HP Divergence Estimation Tutorial#

Problem Statement#

When evaluating new testing data, or comparing two datasets, we often want to have a quantitative way of comparing and evaluating shifts in covariates. HP divergence is a nonparametric divergence metric which gives the distance between two datasets. A divergence of 0 means that the two datasets are approximately identically distributed. A divergence of 1 means the two datasets are completely separable.

When to use#

The Divergence class should be used when you would like to know how far two datasets are diverged for one another. For example, if you would like to measure operational drift.

What you will need#

A set of image embeddings for each dataset (usually obtained with an AutoEncoder)

Setting up#

Let’s import the required libraries needed to set up a minimal working example

from dataeval.metrics.estimators import divergence
from dataeval.utils.torch.datasets import MNIST

WARNING: All log messages before absl::InitializeLog() is called are written to STDERR
E0000 00:00:1730234126.100617     940 cuda_dnn.cc:8310] Unable to register cuDNN factory: Attempting to register factory for plugin cuDNN when one has already been registered
E0000 00:00:1730234126.106497     940 cuda_blas.cc:1418] Unable to register cuBLAS factory: Attempting to register factory for plugin cuBLAS when one has already been registered

Loading in data#

Let’s start by loading in tensorflow’s MNIST dataset, then we will examine it.

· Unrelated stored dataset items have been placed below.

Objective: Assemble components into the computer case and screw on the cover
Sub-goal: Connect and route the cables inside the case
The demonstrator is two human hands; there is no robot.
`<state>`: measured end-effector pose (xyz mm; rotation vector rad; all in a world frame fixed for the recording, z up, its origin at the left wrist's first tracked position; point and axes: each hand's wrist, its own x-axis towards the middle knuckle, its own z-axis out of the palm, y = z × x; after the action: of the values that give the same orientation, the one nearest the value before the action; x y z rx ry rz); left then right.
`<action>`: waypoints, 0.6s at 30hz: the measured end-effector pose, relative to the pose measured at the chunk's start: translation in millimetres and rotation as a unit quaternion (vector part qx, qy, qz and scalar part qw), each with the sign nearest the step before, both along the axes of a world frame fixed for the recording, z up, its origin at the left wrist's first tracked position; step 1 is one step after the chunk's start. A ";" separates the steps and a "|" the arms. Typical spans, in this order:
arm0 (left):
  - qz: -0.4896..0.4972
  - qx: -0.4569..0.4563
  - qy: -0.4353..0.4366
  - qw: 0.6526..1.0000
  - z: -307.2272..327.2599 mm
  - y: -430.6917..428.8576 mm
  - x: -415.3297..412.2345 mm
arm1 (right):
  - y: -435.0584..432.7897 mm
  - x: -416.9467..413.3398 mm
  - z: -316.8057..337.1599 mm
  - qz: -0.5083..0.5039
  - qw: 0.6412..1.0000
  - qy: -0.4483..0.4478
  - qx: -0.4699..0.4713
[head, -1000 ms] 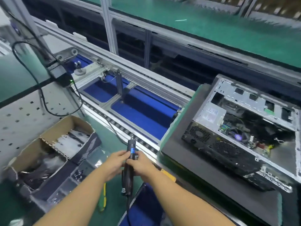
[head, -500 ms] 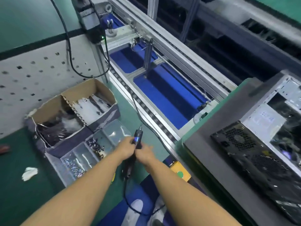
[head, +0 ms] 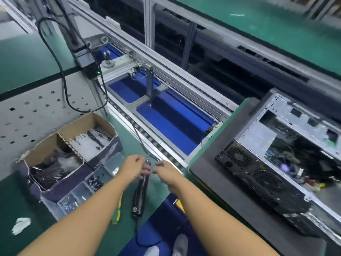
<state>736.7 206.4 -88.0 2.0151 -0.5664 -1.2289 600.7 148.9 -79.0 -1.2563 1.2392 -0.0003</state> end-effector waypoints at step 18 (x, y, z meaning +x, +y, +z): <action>-0.215 -0.239 0.051 0.946 143.8 -120.7 -188.2 | -26.1 -201.7 155.2 -0.261 0.944 -0.144 -0.137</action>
<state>548.5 85.7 55.8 1.4516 -1.1730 -1.2788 399.1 122.8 76.3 -1.0763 1.3068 -0.7407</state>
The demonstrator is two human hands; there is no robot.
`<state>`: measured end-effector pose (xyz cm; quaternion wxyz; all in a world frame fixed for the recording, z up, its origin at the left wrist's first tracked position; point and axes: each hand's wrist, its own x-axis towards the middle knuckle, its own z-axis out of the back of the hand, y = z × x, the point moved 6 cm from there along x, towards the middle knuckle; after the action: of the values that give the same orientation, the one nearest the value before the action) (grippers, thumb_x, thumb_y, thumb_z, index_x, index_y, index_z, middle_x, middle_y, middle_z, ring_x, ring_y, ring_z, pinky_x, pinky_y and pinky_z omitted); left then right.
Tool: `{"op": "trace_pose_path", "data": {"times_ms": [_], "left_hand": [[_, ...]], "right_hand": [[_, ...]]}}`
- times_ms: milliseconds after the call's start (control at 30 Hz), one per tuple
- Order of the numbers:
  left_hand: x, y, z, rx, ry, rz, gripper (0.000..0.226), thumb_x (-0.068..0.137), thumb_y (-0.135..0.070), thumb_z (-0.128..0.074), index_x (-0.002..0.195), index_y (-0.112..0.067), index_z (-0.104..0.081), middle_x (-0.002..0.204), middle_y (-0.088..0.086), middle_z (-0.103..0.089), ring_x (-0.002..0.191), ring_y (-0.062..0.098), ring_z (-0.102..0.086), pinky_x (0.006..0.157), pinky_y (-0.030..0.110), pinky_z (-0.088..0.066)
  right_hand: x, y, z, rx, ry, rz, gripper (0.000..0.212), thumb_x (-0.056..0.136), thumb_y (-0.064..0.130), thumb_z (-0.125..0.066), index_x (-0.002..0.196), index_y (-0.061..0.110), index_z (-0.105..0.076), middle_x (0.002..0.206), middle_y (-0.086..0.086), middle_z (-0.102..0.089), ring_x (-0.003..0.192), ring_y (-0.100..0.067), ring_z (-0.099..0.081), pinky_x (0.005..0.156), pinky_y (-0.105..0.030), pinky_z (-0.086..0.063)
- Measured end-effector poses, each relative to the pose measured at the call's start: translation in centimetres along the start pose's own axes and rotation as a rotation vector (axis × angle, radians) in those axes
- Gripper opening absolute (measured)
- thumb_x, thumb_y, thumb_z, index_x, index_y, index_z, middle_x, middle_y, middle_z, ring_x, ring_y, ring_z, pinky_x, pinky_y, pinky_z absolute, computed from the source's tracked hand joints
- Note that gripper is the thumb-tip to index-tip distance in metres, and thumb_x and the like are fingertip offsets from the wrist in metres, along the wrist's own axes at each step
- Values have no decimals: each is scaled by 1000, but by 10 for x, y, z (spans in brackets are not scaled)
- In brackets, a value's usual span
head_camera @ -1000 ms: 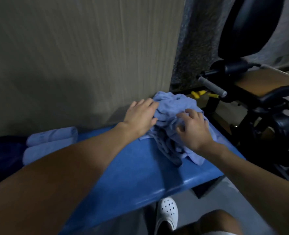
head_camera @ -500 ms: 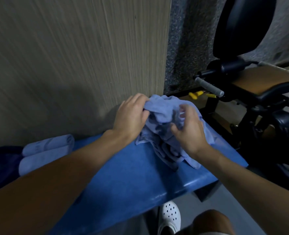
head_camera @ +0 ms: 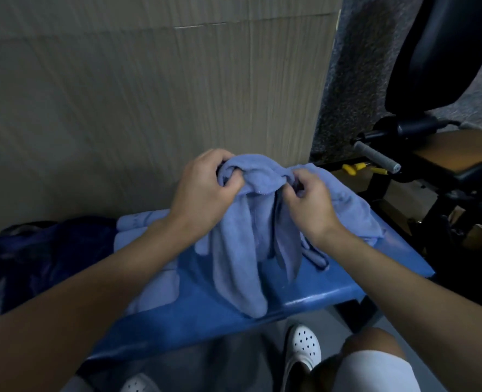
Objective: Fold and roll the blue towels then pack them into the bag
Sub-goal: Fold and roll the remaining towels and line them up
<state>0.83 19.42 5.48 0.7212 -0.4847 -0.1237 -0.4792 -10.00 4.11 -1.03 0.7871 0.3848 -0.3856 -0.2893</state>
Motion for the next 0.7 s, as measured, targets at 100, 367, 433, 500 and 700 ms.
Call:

# Load in the training mnist dataset and use the first 4000
train_ds = MNIST(root="./data/", train=True, download=True, size=4000, flatten=True)

# Split out the images and labels
images, labels = train_ds.data, train_ds.targets

Files already downloaded and verified

print("Number of samples: ", len(images))
print("Image shape:", images[0].shape)

Number of samples:  4000
Image shape: (784,)

Calculate initial divergence#

Let’s calculate the divergence between the first 2000 images and the second 2000 images from this sample.

data_a = images[0:2000]
data_b = images[2000:]

div = divergence(data_a, data_b)
print(div)

DivergenceOutput(divergence=0.18899999999999995, errors=1622.0)

We estimate that the divergence between these (identically distributed) images sets is at or close to 0.

Loading in corrupted data#

Now let’s load in a corrupted mnist dataset.

corruption = MNIST(root="./data", train=True, download=False, size=2000, flatten=True, corruption="translate")
corrupted_images = corruption.data

Files already downloaded and verified

print("Number of corrupted samples: ", len(corrupted_images))
print("Corrupted image shape:", corrupted_images[0].shape)

Number of corrupted samples:  2000
Corrupted image shape: (784,)

Calculate corrupted divergence#

Now lets calculate the Divergence between this corrupted dataset and the original images

div = divergence(data_a, corrupted_images)
print(div)

DivergenceOutput(divergence=0.962, errors=76.0)

We conclude that the translated MNIST images are significantly different from the original images.